I giggled at that. “Teeth,” I said, holding out a little blue container with water in it. He slipped his teeth from his mouth and plunked them into the container and I put the lid on it and set it down before pulling the covers over him.

He grabbed my hand over the cover. I stared at it. He had a cross tattooed on his ring finger. I’d never asked him why. My pops had always been covered in tattoos. He had them on his biceps and calves and back and even his fingers. He told me once when I was a little girl he’d gotten them in the military, but to me those tattoos were as much a part of him as his baby blue eyes. I’d never thought to question what they meant.

“I’m sorry I dragged you out tonight. I was bored and selfish and when Jeb called…well, I was stupid.”

I pursed my lips. “You were stupid, but I still love you.” I said it loud enough for him to hear without his hearing aids.

I tried to pull my hand away, but he held tight and kept me in place. “Ya know it’s okay to live a little, kid? It’s okay if whoever is texting is someone you really like. It’s okay to have fun. It’s okay to do other things besides work and take care of me. I worry about you.”

His blue eyes shined with unshed tears and that stupid lump was back in my throat. I was going to murder him. Why was he doing this to me? I swallowed and it went down a lot harder this time. I let out a long breath and closed my eyes, trying to block out all the emotion I didn’t want to feel. I liked when me and Pops played practical jokes on each other or laughed at Amor’s silly underwear and romance novels. This. This moment just made me so unbearably uncomfortable.

So I did the only thing I could do. “That’s it! I’m telling Amor you snuck out tonight, you asshole.”

I pulled my hand away and walked toward the door and turned the light switch off as I watched him start putting on the mask for his CPAP machine.

“You’re lucky I can’t hear the shit you’re saying, Hazel Indigo Jones!” he yelled as I exited the room.

I laughed at the use of my horrendous middle name. I only knew of one other person who sported a worse one. “Still telling Amor!” I shouted back.
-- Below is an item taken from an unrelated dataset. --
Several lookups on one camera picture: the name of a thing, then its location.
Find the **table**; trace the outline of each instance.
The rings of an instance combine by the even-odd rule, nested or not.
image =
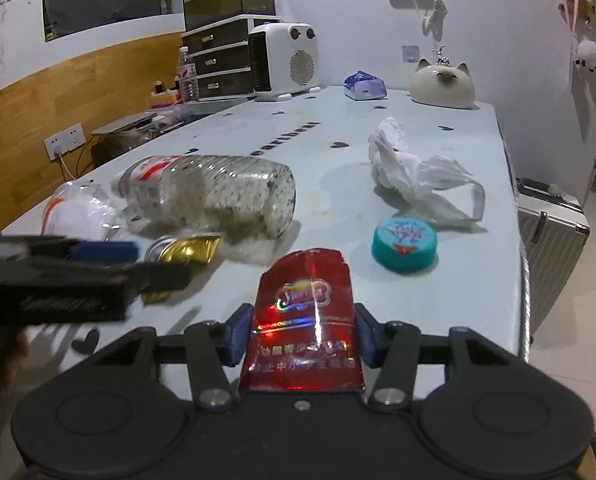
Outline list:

“I can’t hear you!” I heard as I shut his door to a small crack, so I could listen for him.

 

 

It was 4:00 a.m. and I should have been wiped out. I was on a summer break from football, but all college football players knew you didn’t really get a summer break. Our time off consisted of two workouts a day and maybe a summer school class or two to stay on target. I had elected to take three classes this summer, but with a major in sports medicine and playing football, I didn’t have much of a choice in the matter. I had to get my classes in when I could. Unlike a lot of the guys on my team, I didn’t dream of a life as a famous NFL player. I loved the game of football for sure, but I knew I wasn’t good enough to go pro.

I checked my phone nervously. I’d been waiting on a message from her all night. I couldn’t believe she hadn’t messaged me back. I was Gray Wolfe. Defender of Hadrian’s Wall. A badass human-wolf hybrid that could defeat anyone and couldn’t be resisted. Well, that was what I was in the video game, Hadrian’s Wall. The video game I’d made a super cool fake persona on so I could finally get my sister’s best friend, Hazel Jones, to really give me a chance. It was a poor choice for sure. Did I feel bad about it? Yes. Would I have done it again? Yes.